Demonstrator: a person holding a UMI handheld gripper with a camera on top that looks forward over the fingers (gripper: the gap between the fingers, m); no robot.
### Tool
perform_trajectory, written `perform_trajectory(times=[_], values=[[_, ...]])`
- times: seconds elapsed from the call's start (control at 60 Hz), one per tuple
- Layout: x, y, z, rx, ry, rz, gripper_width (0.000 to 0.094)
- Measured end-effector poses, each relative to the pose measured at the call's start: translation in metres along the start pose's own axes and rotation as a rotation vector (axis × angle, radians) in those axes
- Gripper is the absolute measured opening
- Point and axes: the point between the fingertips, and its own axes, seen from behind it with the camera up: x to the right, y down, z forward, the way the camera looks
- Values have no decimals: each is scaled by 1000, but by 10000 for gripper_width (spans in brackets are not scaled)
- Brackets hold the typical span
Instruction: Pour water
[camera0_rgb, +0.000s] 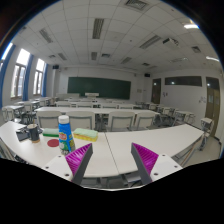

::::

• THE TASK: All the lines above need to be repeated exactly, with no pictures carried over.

• YOUR RESPONSE:
Demonstrator: a person holding a UMI handheld gripper with a camera on top that looks forward over the fingers (gripper: the gap between the fingers, m); no robot.
### Tool
perform_trajectory, written `perform_trajectory(times=[_], values=[[_, ...]])`
- times: seconds elapsed from the call's start (control at 60 Hz), one per tuple
- Layout: x, y, z, rx, ry, rz, gripper_width (0.000 to 0.094)
- Measured end-effector poses, each relative to the pose measured at the call's start: translation in metres along the start pose's own axes and rotation as a rotation vector (axis × angle, radians) in those axes
- Gripper is the absolute measured opening
- Point and axes: the point between the fingertips, and its own axes, seen from behind it with the camera up: x to the right, y down, z forward, the way the camera looks
- Values have no decimals: each is scaled by 1000, but by 10000 for gripper_width (spans in brackets are not scaled)
- Brackets hold the typical span
Instruction: Pour water
[camera0_rgb, +0.000s] 

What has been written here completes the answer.